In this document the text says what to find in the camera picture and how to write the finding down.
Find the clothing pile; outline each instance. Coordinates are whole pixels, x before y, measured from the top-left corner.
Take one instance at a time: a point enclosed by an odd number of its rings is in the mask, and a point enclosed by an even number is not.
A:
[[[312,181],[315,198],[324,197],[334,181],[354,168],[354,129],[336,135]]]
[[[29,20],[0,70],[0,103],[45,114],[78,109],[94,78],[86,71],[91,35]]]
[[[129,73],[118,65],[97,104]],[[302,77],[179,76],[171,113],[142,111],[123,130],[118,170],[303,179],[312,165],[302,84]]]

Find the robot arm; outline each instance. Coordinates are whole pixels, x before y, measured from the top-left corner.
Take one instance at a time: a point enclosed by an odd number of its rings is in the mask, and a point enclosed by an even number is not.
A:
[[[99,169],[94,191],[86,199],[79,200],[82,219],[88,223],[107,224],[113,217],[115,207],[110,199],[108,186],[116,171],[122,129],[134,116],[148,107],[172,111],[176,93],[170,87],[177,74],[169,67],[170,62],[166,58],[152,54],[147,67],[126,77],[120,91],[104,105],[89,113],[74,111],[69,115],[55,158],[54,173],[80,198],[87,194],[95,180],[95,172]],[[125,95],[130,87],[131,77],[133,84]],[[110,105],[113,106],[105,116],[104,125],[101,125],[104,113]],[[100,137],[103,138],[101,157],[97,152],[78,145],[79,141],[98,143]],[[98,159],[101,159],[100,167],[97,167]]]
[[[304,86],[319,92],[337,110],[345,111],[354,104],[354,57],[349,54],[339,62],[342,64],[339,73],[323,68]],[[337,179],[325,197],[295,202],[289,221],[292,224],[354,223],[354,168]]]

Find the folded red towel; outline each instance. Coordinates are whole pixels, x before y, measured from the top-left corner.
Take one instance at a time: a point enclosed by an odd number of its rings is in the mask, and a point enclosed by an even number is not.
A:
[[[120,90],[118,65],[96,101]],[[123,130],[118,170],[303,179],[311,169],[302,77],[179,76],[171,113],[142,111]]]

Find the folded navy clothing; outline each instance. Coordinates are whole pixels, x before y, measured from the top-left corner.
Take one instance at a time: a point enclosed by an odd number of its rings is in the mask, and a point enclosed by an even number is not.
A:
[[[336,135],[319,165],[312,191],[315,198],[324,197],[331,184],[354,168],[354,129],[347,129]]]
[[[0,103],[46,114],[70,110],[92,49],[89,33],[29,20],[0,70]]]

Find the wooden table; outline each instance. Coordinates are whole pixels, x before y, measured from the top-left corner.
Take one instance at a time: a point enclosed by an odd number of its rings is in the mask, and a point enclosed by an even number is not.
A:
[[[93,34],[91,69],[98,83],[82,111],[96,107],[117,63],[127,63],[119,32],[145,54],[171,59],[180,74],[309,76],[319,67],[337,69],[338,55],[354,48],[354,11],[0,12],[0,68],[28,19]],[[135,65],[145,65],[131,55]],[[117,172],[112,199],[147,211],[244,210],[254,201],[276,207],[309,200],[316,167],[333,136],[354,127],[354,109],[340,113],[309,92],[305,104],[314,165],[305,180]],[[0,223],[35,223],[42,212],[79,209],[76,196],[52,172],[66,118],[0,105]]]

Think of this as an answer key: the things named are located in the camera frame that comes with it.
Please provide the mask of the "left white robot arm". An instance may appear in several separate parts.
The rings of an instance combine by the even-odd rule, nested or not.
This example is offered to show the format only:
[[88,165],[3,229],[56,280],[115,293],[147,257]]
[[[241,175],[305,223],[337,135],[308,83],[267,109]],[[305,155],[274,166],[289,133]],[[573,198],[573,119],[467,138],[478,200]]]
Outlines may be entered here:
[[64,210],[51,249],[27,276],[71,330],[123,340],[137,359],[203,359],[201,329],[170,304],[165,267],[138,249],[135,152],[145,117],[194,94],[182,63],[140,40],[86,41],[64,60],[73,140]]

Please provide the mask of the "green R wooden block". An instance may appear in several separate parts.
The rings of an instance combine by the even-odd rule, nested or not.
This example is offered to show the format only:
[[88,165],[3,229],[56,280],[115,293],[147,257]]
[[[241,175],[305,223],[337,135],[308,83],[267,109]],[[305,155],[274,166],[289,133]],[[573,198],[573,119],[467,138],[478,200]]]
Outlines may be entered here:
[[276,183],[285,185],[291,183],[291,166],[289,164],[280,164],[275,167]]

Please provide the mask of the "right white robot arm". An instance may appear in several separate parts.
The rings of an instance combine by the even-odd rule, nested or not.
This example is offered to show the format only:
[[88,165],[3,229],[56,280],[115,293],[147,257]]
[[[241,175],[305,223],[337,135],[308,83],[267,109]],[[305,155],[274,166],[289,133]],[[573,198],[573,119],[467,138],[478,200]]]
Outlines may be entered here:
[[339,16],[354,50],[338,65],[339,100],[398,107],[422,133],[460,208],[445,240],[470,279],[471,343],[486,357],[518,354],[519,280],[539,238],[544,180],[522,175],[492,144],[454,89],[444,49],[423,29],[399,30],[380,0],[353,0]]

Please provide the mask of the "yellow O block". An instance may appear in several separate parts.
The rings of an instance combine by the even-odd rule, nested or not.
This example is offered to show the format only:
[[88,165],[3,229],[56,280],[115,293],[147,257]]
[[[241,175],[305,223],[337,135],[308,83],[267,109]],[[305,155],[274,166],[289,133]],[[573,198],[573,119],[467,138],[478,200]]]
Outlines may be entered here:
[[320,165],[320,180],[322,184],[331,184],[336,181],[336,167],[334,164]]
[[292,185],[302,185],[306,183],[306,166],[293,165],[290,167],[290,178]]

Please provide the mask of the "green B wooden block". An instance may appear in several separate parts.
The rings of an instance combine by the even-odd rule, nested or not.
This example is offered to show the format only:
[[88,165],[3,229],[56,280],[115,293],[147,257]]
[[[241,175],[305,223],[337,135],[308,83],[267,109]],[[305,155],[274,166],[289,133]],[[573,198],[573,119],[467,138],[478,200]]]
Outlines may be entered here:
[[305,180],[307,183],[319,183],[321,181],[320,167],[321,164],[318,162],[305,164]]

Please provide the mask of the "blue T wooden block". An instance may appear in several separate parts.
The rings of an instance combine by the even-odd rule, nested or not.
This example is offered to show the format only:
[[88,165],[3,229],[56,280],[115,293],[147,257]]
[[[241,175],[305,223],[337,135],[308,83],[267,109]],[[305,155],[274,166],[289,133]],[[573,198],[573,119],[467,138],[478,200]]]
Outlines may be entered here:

#####

Prompt - Without leaving anything out, quote all the data.

Task answer -
In this document the text says what to find in the camera picture and how to write the finding down.
Find the clothing pile; outline each instance. Coordinates are whole pixels, x before y, measured from the top-left corner.
Take one instance at a time: a point enclosed by an odd number of its rings is in the mask, and a point enclosed by an even number is not.
A:
[[[312,181],[315,198],[324,197],[334,181],[354,168],[354,129],[336,135]]]
[[[29,20],[0,70],[0,103],[45,114],[78,109],[94,78],[86,71],[91,35]]]
[[[129,73],[118,65],[97,104]],[[302,77],[179,76],[171,113],[142,111],[123,130],[118,170],[303,179],[312,165],[302,84]]]

Find the robot arm; outline each instance. Coordinates are whole pixels, x before y, measured from the top-left corner.
Take one instance at a time: a point enclosed by an odd number of its rings is in the mask, and a point enclosed by an even number is not.
A:
[[[99,169],[94,191],[86,199],[79,200],[82,219],[88,223],[107,224],[113,217],[115,207],[110,199],[108,186],[116,171],[122,129],[134,116],[148,107],[172,111],[176,93],[170,87],[177,74],[169,67],[170,62],[166,58],[152,54],[147,67],[126,77],[120,91],[104,105],[89,113],[74,111],[69,115],[55,158],[54,173],[80,198],[87,194],[95,180],[95,172]],[[125,95],[130,87],[131,77],[133,84]],[[110,105],[113,106],[105,116],[104,125],[101,125],[104,113]],[[100,137],[103,138],[101,157],[97,152],[78,145],[79,141],[98,143]],[[98,159],[101,159],[100,167],[97,167]]]
[[[304,86],[319,92],[337,110],[345,111],[354,104],[354,57],[349,54],[339,62],[342,64],[339,73],[323,68]],[[337,179],[325,197],[295,202],[289,221],[292,224],[354,223],[354,168]]]

Find the folded red towel; outline each instance. Coordinates are whole pixels, x before y, measured from the top-left corner.
Take one instance at a time: a point enclosed by an odd number of its rings is in the mask, and a point enclosed by an even number is not.
A:
[[[120,90],[118,65],[96,101]],[[123,130],[118,170],[303,179],[311,169],[302,77],[179,76],[171,113],[142,111]]]

Find the folded navy clothing; outline each instance. Coordinates are whole pixels, x before y, measured from the top-left corner.
Take one instance at a time: a point enclosed by an odd number of its rings is in the mask, and a point enclosed by an even number is not.
A:
[[[336,135],[319,165],[312,191],[315,198],[324,197],[331,184],[354,168],[354,129],[347,129]]]
[[[0,103],[46,114],[70,110],[92,49],[89,33],[29,20],[0,70]]]

Find the wooden table; outline each instance. Coordinates are whole pixels, x before y, measured from the top-left corner.
Take one instance at a time: a point enclosed by an odd number of its rings is in the mask, and a point enclosed by an even number is not.
A:
[[[93,34],[91,69],[98,83],[82,111],[96,107],[117,63],[127,63],[119,32],[145,54],[171,59],[180,74],[309,76],[319,67],[337,69],[338,55],[354,48],[354,11],[0,12],[0,68],[28,19]],[[135,65],[145,65],[131,55]],[[117,172],[112,199],[147,211],[244,210],[254,201],[276,207],[309,200],[316,167],[333,136],[354,127],[354,109],[340,113],[309,92],[305,104],[314,165],[305,180]],[[0,223],[35,223],[42,212],[79,209],[76,196],[52,172],[66,118],[0,105]]]

Think of this as an answer key: the things named are located in the camera frame that comes with it.
Please provide the mask of the "left white robot arm". An instance may appear in several separate parts.
The rings of an instance combine by the even-odd rule, nested or not.
This example is offered to show the format only:
[[88,165],[3,229],[56,280],[115,293],[147,257]]
[[[241,175],[305,223],[337,135],[308,83],[267,109]],[[305,155],[274,166],[289,133]],[[573,198],[573,119],[467,138],[478,200]]]
Outlines may be entered here:
[[64,210],[51,249],[27,276],[71,330],[123,340],[137,359],[203,359],[201,329],[170,304],[165,267],[138,249],[135,152],[145,117],[194,94],[182,63],[140,40],[86,41],[64,60],[73,140]]

Please provide the mask of the "green R wooden block". An instance may appear in several separate parts.
The rings of an instance combine by the even-odd rule, nested or not.
This example is offered to show the format only:
[[88,165],[3,229],[56,280],[115,293],[147,257]]
[[[241,175],[305,223],[337,135],[308,83],[267,109]],[[305,155],[274,166],[289,133]],[[573,198],[573,119],[467,138],[478,200]]]
Outlines may be entered here:
[[276,183],[285,185],[291,183],[291,166],[289,164],[280,164],[275,167]]

Please provide the mask of the "right white robot arm". An instance may appear in several separate parts.
The rings of an instance combine by the even-odd rule, nested or not.
This example is offered to show the format only:
[[88,165],[3,229],[56,280],[115,293],[147,257]]
[[[241,175],[305,223],[337,135],[308,83],[267,109]],[[305,155],[274,166],[289,133]],[[573,198],[573,119],[467,138],[478,200]]]
Outlines may be entered here:
[[339,16],[354,50],[338,65],[339,100],[398,107],[422,133],[460,208],[445,240],[470,279],[471,343],[486,357],[518,354],[519,280],[539,238],[544,180],[522,175],[492,144],[454,89],[444,49],[423,29],[399,30],[380,0],[353,0]]

Please provide the mask of the "yellow O block". An instance may appear in several separate parts.
The rings of an instance combine by the even-odd rule, nested or not.
This example is offered to show the format only:
[[88,165],[3,229],[56,280],[115,293],[147,257]]
[[[241,175],[305,223],[337,135],[308,83],[267,109]],[[305,155],[274,166],[289,133]],[[573,198],[573,119],[467,138],[478,200]]]
Outlines may be entered here:
[[320,165],[320,180],[322,184],[331,184],[336,181],[336,167],[334,164]]
[[292,185],[302,185],[306,183],[306,166],[293,165],[290,167],[290,178]]

Please provide the mask of the "green B wooden block". An instance may appear in several separate parts.
The rings of an instance combine by the even-odd rule, nested or not.
This example is offered to show the format only:
[[88,165],[3,229],[56,280],[115,293],[147,257]]
[[[241,175],[305,223],[337,135],[308,83],[267,109]],[[305,155],[274,166],[289,133]],[[573,198],[573,119],[467,138],[478,200]]]
Outlines may be entered here:
[[305,180],[307,183],[319,183],[321,181],[320,167],[321,164],[318,162],[305,164]]

Please provide the mask of the "blue T wooden block". An instance may appear in several separate parts.
The rings of an instance combine by the even-odd rule, nested or not.
This example is offered to show the format only:
[[88,165],[3,229],[56,280],[115,293],[147,257]]
[[[241,175],[305,223],[337,135],[308,83],[267,109]],[[305,155],[274,166],[289,133]],[[573,198],[573,119],[467,138],[478,200]]]
Outlines may be entered here:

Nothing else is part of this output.